Pep Talk: Please Reflect the Upbeat Attitude of the Team

“I was trying to reflect the upbeat attitude of the team.”

—Navy Cmdr. Dr. Sean Conley on why he misled reporters about Trump’s supplemental oxygen usage.

Our team’s attitude is U-P-B-E-A-T! Go team!

Look, I know things look grim. We’re metaphorically and maybe actually coughing up a lung. It’s cool though, because we have an upbeat attitude. We’re heading into the final stretch on tired legs and against long odds, but we’re doing it with a smile and everyone can see our smile because we damn sure aren’t going to put on a mask. If we just pretend everything is fine, it will be. Cockeyed optimism is a tried-and-true method of winning. It is not a sign of gullibility, magical thinking, or utter horseshit, as some people claim. Those people are definitely not part of this team, by the way.

This team thrives on a healthy attitude. We don’t care about physical health. Physical health is for suckers and losers. Bleh! Who wants to do things like eat vegetables or exercise or wear condoms or wear masks or avoid big social gatherings? How is that even living? We are the dreamers, the risk-takers, the bold! We expose our faces fully to the sun and to whatever dangerous aerosols might be lingering in the air around us. Hand washing is for suckers! Bleach is meant to be ingested neat with no chaser, and not swabbed over doorknobs and countertops. Doorknob-swabbing is an early sign of weakness. Root it out in your children or be prepared for anarchy in your own homes.

We know that our attitude will determine our altitude, and we are prepared to get so high. Not with drugs, of course. Drugs are evil. Just say no to drugs, except for the ones prescribed by a doctor or given to you as a super special favor by Big Pharma. Obviously, if you’re the first-born son of a high-ranking public official, you may take a little bump of something to get you through a big speech or inane video message, but only if you’re on our team. The other team is absolutely forbidden to use drugs of any kind. And we reserve the right to mock anyone on the other team if we learn that they’ve dabbled in drug use or if their children have ever taken drugs and maybe needed a little help to stop. That’s our right. It’s our peppy prerogative.

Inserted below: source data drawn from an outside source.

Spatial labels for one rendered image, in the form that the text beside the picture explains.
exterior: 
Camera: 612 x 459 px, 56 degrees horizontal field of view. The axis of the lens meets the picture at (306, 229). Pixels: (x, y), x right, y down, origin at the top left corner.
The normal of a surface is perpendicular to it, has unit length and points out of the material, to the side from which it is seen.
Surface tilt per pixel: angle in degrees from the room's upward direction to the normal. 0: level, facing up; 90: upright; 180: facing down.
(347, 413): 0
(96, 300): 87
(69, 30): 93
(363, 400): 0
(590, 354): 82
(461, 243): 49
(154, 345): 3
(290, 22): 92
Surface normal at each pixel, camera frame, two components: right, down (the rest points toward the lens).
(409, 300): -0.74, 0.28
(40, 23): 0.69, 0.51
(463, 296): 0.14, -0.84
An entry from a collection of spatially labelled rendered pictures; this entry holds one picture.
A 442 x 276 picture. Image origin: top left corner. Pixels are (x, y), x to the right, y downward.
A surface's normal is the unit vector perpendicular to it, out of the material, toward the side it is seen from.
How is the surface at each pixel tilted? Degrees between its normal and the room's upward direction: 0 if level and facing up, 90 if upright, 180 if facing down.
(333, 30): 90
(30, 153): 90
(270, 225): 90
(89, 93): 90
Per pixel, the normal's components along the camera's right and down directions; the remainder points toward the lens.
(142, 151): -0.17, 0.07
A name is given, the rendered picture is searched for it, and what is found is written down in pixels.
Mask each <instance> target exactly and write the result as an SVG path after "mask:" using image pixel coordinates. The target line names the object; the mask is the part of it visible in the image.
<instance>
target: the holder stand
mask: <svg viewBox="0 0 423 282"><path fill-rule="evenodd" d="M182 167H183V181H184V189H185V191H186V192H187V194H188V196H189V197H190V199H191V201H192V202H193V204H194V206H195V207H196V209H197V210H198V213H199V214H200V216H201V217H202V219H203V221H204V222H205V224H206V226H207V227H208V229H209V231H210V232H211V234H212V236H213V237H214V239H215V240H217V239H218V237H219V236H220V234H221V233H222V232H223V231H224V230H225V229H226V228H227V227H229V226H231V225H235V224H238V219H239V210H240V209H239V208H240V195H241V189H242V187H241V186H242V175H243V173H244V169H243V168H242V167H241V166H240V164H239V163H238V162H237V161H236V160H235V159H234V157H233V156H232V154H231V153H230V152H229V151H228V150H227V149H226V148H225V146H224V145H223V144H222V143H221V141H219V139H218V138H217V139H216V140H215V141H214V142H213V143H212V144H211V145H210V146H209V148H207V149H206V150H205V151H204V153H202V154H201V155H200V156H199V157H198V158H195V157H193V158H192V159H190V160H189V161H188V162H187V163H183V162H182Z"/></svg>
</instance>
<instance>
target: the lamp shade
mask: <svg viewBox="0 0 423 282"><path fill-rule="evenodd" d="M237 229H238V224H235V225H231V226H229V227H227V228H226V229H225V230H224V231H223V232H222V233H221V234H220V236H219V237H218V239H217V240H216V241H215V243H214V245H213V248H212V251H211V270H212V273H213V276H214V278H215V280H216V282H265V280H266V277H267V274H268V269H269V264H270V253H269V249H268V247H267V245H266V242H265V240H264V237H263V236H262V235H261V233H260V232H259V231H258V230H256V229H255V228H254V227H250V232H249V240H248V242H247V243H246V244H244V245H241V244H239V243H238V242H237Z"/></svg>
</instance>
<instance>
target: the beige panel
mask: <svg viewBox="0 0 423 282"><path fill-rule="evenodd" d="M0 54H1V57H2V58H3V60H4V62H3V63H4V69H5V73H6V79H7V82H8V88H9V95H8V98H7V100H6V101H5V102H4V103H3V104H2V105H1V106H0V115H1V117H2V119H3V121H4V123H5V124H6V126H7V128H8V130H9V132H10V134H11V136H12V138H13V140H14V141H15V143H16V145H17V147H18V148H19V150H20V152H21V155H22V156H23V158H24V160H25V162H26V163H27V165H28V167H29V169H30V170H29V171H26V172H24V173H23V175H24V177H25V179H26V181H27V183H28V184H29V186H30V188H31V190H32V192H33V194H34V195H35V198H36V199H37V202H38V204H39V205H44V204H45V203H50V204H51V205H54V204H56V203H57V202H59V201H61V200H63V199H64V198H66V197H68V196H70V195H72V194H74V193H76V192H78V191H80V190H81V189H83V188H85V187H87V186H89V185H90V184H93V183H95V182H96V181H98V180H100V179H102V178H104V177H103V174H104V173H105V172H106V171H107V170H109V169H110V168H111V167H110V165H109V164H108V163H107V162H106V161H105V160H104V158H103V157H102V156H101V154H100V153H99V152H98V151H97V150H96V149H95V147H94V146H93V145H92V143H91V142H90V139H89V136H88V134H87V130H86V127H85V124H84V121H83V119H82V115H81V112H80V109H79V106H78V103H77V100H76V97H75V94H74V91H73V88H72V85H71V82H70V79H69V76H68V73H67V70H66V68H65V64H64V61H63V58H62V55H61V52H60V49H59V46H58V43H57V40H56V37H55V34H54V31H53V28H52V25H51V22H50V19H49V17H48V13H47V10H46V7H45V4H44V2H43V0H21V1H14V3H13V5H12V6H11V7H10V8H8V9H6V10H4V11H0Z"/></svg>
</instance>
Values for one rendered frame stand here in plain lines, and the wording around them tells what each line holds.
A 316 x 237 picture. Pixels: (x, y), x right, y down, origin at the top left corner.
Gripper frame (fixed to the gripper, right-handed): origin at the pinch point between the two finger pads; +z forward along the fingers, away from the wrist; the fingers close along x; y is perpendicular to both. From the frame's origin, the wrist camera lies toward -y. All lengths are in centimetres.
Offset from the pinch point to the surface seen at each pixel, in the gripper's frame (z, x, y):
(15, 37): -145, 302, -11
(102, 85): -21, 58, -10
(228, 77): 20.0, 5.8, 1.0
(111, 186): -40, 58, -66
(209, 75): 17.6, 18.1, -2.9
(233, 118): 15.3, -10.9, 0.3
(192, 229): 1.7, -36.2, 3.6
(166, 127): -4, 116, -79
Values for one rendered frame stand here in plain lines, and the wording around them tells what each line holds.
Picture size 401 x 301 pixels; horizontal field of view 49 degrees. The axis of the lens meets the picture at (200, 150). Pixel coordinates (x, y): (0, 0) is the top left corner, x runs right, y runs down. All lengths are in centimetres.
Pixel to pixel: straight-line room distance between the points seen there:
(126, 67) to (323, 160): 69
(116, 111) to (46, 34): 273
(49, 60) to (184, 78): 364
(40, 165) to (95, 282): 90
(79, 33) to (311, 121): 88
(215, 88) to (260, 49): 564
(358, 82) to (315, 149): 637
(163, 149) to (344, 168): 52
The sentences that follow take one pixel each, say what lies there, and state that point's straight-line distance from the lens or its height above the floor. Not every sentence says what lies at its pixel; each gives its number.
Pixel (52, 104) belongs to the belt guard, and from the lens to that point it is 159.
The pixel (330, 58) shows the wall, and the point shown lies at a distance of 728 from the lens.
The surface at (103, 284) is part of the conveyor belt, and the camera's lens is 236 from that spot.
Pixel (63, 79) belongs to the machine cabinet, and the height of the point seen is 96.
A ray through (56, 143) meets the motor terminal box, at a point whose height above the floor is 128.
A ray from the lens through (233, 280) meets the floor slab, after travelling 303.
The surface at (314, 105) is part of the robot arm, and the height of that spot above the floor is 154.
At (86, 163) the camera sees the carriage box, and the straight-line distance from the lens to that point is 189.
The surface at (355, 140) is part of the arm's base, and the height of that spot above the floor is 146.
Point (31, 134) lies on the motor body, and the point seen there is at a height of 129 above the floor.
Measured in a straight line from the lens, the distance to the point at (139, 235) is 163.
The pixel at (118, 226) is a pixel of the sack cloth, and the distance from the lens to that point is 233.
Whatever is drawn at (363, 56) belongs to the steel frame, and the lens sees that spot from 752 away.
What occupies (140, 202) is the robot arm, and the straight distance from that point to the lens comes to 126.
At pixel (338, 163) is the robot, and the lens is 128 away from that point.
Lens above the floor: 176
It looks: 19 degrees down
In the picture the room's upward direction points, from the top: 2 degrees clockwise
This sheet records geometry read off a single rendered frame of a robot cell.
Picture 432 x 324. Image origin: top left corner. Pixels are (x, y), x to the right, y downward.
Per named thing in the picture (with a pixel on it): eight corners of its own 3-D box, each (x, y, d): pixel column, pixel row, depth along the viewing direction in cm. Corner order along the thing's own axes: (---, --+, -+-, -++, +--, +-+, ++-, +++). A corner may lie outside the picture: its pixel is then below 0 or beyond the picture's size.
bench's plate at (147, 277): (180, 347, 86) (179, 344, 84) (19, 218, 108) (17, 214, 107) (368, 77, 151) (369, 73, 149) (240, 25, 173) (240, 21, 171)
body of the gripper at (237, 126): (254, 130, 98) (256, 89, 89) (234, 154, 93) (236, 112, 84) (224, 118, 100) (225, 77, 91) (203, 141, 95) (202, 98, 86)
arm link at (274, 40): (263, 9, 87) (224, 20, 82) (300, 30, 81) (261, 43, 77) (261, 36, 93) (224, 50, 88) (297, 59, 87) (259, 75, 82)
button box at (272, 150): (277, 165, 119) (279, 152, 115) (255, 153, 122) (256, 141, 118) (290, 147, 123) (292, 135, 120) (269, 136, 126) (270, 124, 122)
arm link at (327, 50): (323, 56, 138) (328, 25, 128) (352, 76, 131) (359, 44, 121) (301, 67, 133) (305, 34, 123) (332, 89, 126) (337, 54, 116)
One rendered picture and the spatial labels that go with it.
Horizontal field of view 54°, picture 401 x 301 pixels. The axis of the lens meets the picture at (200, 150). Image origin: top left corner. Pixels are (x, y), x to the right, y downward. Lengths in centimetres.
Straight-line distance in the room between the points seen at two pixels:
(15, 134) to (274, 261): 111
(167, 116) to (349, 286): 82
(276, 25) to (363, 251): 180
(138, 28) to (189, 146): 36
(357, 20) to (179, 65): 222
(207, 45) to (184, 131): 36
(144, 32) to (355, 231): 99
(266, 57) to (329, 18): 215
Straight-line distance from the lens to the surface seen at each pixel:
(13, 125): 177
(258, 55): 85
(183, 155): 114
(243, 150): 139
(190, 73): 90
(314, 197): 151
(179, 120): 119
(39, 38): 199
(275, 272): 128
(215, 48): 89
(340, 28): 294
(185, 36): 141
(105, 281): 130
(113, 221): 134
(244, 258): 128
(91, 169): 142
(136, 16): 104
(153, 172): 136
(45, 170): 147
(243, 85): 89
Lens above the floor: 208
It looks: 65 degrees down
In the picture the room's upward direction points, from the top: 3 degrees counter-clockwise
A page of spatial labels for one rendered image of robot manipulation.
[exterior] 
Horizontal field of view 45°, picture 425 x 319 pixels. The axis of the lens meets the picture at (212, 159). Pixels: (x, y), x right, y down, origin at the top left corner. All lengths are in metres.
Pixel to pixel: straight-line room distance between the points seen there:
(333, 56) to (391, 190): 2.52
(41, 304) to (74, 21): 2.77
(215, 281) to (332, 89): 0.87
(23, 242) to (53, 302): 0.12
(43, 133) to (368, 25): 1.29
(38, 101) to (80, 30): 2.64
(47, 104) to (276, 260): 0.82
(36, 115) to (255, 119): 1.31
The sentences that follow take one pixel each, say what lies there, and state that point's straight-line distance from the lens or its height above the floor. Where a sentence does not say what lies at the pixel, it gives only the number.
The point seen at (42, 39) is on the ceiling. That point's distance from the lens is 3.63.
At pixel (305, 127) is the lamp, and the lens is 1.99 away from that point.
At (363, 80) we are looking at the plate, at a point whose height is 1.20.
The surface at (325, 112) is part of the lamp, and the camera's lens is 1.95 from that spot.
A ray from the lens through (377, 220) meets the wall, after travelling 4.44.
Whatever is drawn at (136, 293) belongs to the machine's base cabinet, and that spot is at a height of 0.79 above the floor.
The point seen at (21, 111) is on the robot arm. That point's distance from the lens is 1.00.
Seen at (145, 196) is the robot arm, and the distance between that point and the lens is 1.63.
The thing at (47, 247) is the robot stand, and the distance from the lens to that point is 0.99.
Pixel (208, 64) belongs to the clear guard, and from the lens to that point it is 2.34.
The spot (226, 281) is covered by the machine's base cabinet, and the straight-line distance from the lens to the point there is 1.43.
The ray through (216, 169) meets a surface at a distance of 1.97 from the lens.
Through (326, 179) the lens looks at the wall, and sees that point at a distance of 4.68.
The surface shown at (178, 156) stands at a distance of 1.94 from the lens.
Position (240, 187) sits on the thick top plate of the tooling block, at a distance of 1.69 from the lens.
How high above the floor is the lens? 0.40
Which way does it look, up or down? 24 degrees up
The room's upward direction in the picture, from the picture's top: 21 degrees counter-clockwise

It should go without saying that it is 100 percent evil to denigrate someone while he is suffering from an illness that may or may not even be a big deal. But it is totally cool to mock the other team for any reason at all. Like if they catch pneumonia or suffer from Parkinson’s Disease or have a chronic condition that makes it hard to move their arms. These things are totally fair game. Also, it’s fine for our team to call women crazy and nasty and to say we couldn’t have raped them because they obviously aren’t our type.

This is why when someone on our team caught something that is probably nothing at all, the other team wisely pulled down negative advertising. It would be wrong for them to say negative things about a person while that person is lying in a hospital being treated for something that is just a flu. This is also why our team continues to run as many negative ads as possible and also cram through a judicial appointment despite accusations of hypocrisy and a double standard. We aren’t hypocrites; we just believe that that it’s okay for us to say one thing while doing something completely different. And there’s not a double standard, just different rules for different teams. You’ll find more about this in our official playbook under the section titled “Alternative Facts.”

Thank you for your thoughts and prayers and upbeat attitude during this positively wonderful time for our nation! Go team!